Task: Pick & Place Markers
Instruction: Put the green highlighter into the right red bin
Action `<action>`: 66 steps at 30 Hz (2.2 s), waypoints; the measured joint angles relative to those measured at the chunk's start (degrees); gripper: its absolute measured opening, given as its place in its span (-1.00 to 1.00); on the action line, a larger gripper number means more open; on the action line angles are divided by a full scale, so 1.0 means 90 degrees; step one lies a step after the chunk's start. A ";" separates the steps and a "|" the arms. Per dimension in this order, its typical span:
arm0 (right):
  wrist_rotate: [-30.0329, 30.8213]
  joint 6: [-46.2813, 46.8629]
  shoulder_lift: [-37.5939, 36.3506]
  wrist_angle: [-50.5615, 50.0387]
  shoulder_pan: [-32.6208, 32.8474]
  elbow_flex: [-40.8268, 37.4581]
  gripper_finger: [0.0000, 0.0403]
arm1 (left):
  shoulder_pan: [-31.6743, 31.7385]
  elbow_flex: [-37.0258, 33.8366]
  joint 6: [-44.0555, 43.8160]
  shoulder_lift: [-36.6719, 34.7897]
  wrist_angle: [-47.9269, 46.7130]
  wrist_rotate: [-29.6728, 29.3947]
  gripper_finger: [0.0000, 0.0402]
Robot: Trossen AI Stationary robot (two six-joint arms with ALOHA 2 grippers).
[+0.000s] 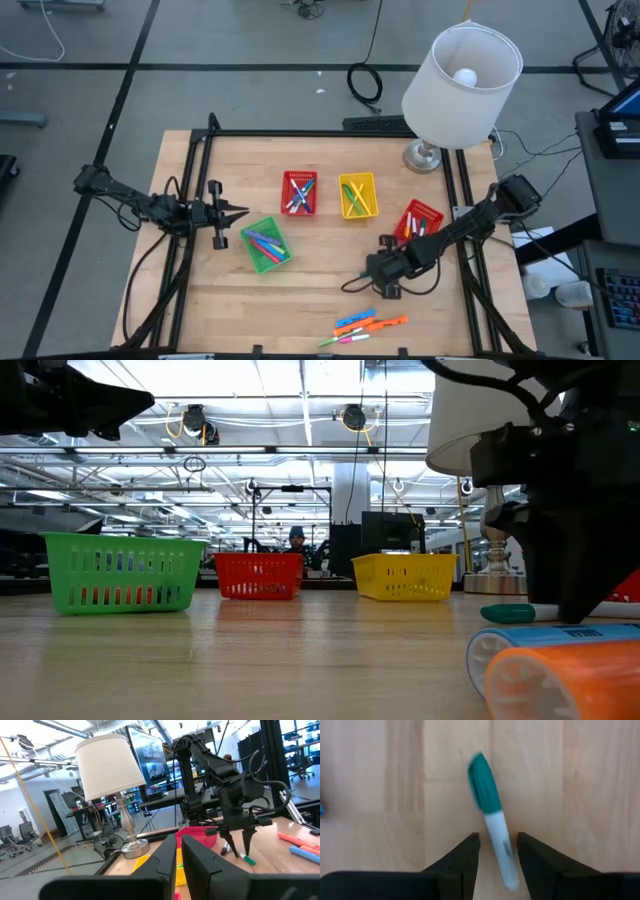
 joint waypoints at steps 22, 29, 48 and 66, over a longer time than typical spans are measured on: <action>0.0014 -0.0504 -0.0092 0.0633 -0.0050 -0.0219 -0.89 | 0.0002 0.0000 0.0002 0.0000 0.0000 0.0000 -0.81; 0.0132 -0.0789 -0.0945 -0.0438 0.0037 0.0283 -0.89 | 0.0002 0.0000 -0.0020 0.0001 -0.0002 0.0002 -0.81; 0.1550 -0.2156 -0.3619 -0.5246 -0.0641 0.0352 -0.89 | 0.0002 0.0000 0.0027 0.0000 0.0000 0.0002 -0.81; 0.0543 -0.2985 -0.3398 -0.4534 -0.1354 -0.0549 -0.77 | 0.0002 0.0000 0.0039 0.0000 -0.0002 0.0000 -0.81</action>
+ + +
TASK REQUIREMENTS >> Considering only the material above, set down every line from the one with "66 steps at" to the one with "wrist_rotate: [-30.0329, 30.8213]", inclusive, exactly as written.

TASK RESULT >>
Action `<action>`: 66 steps at 30 Hz (2.2 s), waypoints; the measured joint angles relative to those measured at the chunk's start (degrees); gripper: its absolute measured opening, given as its place in its span (-1.00 to 1.00); on the action line, a larger gripper number means more open; on the action line angles are divided by a full scale, so 1.0 means 90 degrees; step one lies a step after the chunk's start. A ";" separates the steps and a "|" the arms. Per dimension in this order, its typical span:
arm0 (right):
  wrist_rotate: [-30.0329, 30.8213]

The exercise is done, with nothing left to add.